Thanks for the suggestions on the wishbones.

railroad
I have no idea, I just got the car with all this on it. I did take the part numbers off everything but the spindle though. Don't know if anything will help ya.
Rotor: 33 7220 D2
Inner Bearing: L68149 URB
Outer Bearing: LM 11949 NDH
Left Caliper: 8L J284 NGM 105474338
Right Caliper: 9R J214 NGM 56474339
 
Lee_in_KC said:
Hey, I was just messin' with ya, bud. :razz:
Sorry, I've been on the H.-butthole-B. They make a coment like that without reading. I think they just do it - well, I don't know why they do it. Anyway, I posted my car asking if it looked too long. Guess it did because the vultures jumped on the bandwagon throwing the ratrod name around, then the thread was locked. Funny thing is, my car is barely mocked up and I was asking for advice. Shit, they acted like I was done and driving it or something. So, I'm a little reluctant to post anything until it's finished anymore. It is a good way to find out if it won't work before you fail though.
 
I had a simular experience over there when i was asking about jag rear ends. Boo, hiss go away, so i did. Thier loss not mine.
You won't have that problem here. These guys are all very helpfull.

Ron
 
And I love the pics because when I see something like a bolt reverse as to the way I am building mine it's easier to ask why than to screw up my new rotors or something. A buddy of mine years ago rebuilt a vet and destroid the front end the first time he backed it out of his shop. (not good) I put the caliper mounting brackets on one side bolts in and one out. put everything on but the brake lines and then changed the one side to where you could see the allen bolt heads. So when I seen yours I had to ask as there is just so many things I am learning here. 1st thing I learned is I don't know sh-- about building a t-bucket. But, this place is a great school and a fun place to be.:cool: Thanks for all the help as i'm sure it's saving me thousands of dollars!
 
bucketkids said:
And I love the pics because when I see something like a bolt reverse as to the way I am building mine it's easier to ask why than to screw up my new rotors or something. A buddy of mine years ago rebuilt a vet and destroid the front end the first time he backed it out of his shop. (not good) I put the caliper mounting brackets on one side bolts in and one out. put everything on but the brake lines and then changed the one side to where you could see the allen bolt heads. So when I seen yours I had to ask as there is just so many things I am learning here. 1st thing I learned is I don't know sh-- about building a t-bucket. But, this place is a great school and a fun place to be.:cool: Thanks for all the help as i'm sure it's saving me thousands of dollars!
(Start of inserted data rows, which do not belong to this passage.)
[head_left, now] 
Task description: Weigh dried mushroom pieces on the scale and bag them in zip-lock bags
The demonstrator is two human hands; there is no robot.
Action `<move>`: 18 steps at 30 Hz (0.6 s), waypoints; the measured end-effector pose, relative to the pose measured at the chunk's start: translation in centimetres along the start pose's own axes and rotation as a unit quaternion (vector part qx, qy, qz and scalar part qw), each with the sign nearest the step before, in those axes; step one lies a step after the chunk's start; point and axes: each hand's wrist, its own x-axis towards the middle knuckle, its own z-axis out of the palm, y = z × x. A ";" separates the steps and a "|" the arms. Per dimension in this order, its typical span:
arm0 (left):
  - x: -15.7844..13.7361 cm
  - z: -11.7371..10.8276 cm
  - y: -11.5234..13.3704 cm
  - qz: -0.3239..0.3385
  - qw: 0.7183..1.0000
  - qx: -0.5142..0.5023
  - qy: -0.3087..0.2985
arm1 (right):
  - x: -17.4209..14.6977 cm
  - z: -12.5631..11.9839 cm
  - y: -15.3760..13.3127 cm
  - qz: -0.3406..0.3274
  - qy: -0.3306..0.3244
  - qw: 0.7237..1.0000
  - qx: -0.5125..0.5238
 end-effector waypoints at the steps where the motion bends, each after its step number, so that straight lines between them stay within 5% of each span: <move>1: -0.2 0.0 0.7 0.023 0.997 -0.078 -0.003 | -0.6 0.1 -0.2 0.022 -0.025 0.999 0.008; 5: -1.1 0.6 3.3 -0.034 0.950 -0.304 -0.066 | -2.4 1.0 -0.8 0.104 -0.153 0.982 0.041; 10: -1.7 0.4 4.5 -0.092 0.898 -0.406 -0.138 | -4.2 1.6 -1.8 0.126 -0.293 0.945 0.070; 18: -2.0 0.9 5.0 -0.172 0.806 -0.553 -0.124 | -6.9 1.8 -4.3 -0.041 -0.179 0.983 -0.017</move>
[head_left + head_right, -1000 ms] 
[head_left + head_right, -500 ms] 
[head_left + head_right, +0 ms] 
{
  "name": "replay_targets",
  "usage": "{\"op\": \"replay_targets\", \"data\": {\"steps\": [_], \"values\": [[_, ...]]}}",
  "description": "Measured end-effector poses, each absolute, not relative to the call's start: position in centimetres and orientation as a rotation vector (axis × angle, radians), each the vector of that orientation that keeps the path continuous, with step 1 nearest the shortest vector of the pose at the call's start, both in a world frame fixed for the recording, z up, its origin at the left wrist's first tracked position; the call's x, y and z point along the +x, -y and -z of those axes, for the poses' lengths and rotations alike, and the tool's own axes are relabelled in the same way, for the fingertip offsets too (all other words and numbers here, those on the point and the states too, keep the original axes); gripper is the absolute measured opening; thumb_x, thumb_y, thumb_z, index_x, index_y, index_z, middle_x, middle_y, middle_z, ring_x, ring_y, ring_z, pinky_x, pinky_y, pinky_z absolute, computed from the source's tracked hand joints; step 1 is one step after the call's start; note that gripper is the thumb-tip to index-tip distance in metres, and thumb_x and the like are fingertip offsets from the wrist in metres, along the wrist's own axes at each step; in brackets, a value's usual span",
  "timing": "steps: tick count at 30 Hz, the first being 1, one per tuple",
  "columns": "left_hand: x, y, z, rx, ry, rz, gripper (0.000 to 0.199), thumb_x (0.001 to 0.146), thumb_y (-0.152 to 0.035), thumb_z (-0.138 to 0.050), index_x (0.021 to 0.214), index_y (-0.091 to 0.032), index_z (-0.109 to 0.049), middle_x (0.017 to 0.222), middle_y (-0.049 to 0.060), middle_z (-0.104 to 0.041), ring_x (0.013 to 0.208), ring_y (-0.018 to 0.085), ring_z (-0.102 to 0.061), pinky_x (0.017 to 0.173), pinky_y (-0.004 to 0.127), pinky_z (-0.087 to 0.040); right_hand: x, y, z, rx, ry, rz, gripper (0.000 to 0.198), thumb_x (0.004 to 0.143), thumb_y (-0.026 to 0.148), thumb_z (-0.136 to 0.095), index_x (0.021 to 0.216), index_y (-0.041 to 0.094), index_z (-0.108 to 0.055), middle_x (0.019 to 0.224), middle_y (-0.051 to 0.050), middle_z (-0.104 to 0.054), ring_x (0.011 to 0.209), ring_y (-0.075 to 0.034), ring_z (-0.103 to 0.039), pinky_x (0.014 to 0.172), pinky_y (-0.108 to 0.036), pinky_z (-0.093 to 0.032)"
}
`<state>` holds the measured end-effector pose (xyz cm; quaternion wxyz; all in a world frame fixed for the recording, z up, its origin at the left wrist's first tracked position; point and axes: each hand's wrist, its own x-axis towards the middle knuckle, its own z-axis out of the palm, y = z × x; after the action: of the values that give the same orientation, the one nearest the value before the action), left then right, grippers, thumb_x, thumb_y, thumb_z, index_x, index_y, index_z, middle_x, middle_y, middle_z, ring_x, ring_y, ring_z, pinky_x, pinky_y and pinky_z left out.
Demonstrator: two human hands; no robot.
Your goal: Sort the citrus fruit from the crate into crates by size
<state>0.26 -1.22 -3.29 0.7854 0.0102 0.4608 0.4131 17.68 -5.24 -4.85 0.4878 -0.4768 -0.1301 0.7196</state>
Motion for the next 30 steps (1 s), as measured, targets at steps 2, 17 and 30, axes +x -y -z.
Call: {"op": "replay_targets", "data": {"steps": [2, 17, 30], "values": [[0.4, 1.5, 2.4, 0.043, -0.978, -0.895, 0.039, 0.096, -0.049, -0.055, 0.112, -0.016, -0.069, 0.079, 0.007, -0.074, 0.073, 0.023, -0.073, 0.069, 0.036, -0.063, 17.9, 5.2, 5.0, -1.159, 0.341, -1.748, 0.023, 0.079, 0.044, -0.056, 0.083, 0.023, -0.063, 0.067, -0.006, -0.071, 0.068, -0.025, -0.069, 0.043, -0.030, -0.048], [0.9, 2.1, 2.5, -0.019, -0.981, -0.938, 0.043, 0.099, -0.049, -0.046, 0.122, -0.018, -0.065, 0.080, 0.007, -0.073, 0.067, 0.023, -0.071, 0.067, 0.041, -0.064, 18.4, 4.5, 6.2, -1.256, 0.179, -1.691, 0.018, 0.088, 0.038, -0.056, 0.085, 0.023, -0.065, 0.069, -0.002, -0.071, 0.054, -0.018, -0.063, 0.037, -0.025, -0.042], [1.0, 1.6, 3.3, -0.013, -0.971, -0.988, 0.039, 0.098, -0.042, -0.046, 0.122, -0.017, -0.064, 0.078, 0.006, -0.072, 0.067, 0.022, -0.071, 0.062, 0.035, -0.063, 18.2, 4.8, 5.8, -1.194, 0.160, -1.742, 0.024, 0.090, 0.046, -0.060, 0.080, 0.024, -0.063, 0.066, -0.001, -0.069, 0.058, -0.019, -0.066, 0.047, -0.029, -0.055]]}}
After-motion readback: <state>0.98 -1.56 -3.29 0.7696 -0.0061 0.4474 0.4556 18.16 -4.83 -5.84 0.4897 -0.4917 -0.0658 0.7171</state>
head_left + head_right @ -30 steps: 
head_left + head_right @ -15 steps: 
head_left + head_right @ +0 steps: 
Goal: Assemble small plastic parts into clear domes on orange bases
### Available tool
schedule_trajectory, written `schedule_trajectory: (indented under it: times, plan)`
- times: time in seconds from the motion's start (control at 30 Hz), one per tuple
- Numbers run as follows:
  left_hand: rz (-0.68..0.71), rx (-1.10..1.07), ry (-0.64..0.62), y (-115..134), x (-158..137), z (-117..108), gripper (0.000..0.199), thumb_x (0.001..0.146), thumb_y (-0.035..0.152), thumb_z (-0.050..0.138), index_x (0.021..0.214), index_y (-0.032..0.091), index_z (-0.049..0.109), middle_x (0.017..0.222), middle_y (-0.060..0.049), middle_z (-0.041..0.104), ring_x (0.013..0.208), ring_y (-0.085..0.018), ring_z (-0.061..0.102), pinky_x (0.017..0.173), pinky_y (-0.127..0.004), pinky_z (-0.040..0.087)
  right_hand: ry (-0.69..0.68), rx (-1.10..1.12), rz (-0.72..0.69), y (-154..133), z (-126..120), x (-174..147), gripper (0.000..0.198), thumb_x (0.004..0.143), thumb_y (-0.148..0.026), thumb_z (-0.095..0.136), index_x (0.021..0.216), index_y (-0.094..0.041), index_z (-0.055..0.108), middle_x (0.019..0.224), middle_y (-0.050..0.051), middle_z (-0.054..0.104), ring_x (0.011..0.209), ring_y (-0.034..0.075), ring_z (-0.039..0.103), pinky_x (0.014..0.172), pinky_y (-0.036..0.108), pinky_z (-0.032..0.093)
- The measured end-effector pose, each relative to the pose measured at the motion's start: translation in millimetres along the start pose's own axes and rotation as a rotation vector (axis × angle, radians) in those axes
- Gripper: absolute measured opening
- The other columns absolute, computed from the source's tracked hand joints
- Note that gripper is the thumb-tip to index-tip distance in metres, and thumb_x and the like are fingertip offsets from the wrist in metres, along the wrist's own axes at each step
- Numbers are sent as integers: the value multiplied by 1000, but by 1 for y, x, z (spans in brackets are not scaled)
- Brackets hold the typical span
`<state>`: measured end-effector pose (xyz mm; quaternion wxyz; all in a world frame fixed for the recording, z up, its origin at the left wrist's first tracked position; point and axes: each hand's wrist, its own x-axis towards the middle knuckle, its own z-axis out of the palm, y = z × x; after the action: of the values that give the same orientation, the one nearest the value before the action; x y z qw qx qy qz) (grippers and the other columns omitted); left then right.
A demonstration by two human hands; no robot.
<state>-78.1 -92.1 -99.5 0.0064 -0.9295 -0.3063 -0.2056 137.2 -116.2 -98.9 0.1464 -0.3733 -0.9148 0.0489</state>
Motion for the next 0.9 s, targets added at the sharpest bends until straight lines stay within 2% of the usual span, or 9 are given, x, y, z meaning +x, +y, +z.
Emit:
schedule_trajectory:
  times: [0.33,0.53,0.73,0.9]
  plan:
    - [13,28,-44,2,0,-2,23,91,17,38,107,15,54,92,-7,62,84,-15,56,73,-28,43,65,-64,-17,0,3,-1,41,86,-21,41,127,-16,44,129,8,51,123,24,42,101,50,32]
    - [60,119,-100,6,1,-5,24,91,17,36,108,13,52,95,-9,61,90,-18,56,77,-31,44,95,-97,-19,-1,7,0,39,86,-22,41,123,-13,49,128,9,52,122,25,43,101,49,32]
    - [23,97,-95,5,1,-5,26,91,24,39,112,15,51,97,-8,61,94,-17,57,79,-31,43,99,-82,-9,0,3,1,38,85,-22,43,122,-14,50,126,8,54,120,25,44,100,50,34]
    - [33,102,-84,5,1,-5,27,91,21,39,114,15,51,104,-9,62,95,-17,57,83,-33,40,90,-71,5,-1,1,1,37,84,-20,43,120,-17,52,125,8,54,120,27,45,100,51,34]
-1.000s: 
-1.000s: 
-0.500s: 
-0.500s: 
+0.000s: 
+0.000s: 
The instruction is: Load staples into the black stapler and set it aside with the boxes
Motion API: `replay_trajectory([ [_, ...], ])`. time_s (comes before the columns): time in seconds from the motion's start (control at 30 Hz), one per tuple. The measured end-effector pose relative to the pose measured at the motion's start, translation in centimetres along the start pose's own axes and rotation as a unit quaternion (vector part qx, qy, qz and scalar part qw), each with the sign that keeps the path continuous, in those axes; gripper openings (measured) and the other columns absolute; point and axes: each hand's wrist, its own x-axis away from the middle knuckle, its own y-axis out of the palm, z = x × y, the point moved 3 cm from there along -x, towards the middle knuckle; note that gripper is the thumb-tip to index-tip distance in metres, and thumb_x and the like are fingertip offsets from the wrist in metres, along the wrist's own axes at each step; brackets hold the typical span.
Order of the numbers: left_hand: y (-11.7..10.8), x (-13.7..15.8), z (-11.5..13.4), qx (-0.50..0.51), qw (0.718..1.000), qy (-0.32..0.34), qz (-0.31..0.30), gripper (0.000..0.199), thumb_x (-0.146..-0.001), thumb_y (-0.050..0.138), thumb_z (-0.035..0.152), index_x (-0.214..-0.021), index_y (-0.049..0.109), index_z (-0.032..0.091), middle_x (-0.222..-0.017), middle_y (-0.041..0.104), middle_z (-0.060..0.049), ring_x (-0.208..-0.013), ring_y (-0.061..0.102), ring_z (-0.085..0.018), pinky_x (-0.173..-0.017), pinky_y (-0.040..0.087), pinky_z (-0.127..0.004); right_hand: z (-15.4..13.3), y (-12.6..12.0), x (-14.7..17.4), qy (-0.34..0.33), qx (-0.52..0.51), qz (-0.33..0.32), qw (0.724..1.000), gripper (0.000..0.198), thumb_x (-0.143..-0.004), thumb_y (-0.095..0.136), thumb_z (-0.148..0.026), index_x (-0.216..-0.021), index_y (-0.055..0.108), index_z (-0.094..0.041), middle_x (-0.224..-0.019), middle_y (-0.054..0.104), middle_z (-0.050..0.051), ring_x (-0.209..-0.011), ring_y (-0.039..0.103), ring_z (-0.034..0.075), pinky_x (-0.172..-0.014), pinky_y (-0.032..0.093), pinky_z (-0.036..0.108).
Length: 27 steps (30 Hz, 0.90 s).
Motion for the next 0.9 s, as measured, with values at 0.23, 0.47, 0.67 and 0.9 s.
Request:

I'm not claiming these are right, just slapped it together this way for now. In fact, the steering hoop that I need to mount on the driver side has two studs that go inward through the top holes. That would make the nuts face the outside of the car. You just have to move everything to make sure clearance is there. I tried to buy 16" wheels for my 2003 Dodge ram once. The tire shop bolted the wheels on and the truck wouldn't move anywhere. The calipers dug into the insides of the wheels when they mounted them. I was real glad that I ordered them through a tire shop instead of mail order.